* [Task goal] Reproduce the listing below without any change.

* [Supplied material]
----
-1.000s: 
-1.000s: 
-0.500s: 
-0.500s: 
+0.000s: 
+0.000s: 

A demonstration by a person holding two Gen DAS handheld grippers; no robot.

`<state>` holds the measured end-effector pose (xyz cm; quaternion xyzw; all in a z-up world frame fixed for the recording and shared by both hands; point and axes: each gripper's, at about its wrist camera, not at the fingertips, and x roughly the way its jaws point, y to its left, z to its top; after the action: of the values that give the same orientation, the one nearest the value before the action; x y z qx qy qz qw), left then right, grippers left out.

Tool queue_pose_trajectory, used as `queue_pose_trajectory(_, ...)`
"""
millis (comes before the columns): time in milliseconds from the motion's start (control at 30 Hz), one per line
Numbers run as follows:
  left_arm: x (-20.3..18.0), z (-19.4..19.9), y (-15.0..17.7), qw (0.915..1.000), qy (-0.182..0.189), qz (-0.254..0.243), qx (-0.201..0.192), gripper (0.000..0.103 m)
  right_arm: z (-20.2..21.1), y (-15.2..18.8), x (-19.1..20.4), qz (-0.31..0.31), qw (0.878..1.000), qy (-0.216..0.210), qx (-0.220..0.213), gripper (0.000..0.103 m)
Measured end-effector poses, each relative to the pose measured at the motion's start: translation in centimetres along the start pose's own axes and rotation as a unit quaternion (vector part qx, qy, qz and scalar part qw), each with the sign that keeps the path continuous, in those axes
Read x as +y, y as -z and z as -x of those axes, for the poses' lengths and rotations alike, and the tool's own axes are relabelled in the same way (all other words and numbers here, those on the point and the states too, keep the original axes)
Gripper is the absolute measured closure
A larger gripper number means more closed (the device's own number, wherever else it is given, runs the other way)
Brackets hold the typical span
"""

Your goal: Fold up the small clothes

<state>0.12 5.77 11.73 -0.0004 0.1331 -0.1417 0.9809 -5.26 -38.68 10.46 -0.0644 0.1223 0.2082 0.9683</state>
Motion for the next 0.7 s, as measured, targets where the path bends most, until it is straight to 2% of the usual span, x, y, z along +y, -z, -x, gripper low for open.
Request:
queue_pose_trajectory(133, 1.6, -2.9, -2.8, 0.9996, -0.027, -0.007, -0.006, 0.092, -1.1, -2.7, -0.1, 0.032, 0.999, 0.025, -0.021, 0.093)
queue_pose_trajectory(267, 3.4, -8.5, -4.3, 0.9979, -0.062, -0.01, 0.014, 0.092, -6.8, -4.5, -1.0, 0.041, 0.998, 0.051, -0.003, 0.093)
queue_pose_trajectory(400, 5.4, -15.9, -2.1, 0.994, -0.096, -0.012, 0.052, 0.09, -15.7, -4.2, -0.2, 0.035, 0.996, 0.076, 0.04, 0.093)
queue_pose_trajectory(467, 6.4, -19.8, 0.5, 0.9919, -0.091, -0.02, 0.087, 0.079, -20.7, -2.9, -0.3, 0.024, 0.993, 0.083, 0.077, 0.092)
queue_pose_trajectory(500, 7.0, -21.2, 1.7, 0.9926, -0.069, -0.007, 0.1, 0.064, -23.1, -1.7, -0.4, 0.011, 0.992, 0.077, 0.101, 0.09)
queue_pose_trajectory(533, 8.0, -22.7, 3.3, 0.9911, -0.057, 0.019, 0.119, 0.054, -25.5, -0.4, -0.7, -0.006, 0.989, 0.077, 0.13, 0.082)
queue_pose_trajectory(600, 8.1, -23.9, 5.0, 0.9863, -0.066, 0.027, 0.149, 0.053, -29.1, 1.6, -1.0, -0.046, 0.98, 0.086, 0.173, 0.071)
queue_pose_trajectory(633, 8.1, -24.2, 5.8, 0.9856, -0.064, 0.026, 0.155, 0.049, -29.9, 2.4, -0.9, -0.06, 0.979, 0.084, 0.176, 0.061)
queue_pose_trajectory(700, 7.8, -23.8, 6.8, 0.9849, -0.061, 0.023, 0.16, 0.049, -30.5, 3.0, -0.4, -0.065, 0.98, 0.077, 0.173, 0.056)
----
* [Response for this exercise]
-1.000s: 
-1.000s: 
-0.500s: 
-0.500s: 
+0.000s: 
+0.000s: 

A demonstration by a person holding two Gen DAS handheld grippers; no robot.

`<state>` holds the measured end-effector pose (xyz cm; quaternion xyzw; all in a z-up world frame fixed for the recording and shared by both hands; point and axes: each gripper's, at about its wrist camera, not at the fingertips, and x roughly the way its jaws point, y to its left, z to its top; after the action: of the values that give the same orientation, the one nearest the value before the action; x y z qx qy qz qw), left then right, grippers left out.

Tool queue_pose_trajectory, used as `queue_pose_trajectory(_, ...)`
"""
millis (comes before the columns): time in milliseconds from the motion's start (control at 30 Hz), one per line
Numbers run as follows:
  left_arm: x (-20.3..18.0), z (-19.4..19.9), y (-15.0..17.7), qw (0.915..1.000), qy (-0.182..0.189), qz (-0.254..0.243), qx (-0.201..0.192), gripper (0.000..0.103 m)
  right_arm: z (-20.2..21.1), y (-15.2..18.8), x (-19.1..20.4), qz (-0.31..0.31), qw (0.878..1.000), qy (-0.216..0.210), qx (-0.220..0.213), gripper (0.000..0.103 m)
Measured end-effector poses, each relative to the pose measured at the motion's start: translation in centimetres along the start pose's own axes and rotation as a unit quaternion (vector part qx, qy, qz and scalar part qw), each with the sign that keeps the path continuous, in those axes
Read x as +y, y as -z and z as -x of those axes, for the poses' lengths and rotations alike, and the tool's own axes are relabelled in the same way (all other words and numbers here, those on the point and the states too, keep the original axes)
Gripper is the absolute measured closure
A larger gripper number means more closed (the device's own number, wherever else it is given, runs the other way)
Brackets hold the typical span
"""

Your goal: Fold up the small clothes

<state>0.12 5.77 11.73 -0.0004 0.1331 -0.1417 0.9809 -5.26 -38.68 10.46 -0.0644 0.1223 0.2082 0.9683</state>
Motion for the next 0.7 s, as measured, targets where the path bends most, until it is straight to 2% of the usual span, x, y, z along +y, -z, -x, gripper low for open.
Request:
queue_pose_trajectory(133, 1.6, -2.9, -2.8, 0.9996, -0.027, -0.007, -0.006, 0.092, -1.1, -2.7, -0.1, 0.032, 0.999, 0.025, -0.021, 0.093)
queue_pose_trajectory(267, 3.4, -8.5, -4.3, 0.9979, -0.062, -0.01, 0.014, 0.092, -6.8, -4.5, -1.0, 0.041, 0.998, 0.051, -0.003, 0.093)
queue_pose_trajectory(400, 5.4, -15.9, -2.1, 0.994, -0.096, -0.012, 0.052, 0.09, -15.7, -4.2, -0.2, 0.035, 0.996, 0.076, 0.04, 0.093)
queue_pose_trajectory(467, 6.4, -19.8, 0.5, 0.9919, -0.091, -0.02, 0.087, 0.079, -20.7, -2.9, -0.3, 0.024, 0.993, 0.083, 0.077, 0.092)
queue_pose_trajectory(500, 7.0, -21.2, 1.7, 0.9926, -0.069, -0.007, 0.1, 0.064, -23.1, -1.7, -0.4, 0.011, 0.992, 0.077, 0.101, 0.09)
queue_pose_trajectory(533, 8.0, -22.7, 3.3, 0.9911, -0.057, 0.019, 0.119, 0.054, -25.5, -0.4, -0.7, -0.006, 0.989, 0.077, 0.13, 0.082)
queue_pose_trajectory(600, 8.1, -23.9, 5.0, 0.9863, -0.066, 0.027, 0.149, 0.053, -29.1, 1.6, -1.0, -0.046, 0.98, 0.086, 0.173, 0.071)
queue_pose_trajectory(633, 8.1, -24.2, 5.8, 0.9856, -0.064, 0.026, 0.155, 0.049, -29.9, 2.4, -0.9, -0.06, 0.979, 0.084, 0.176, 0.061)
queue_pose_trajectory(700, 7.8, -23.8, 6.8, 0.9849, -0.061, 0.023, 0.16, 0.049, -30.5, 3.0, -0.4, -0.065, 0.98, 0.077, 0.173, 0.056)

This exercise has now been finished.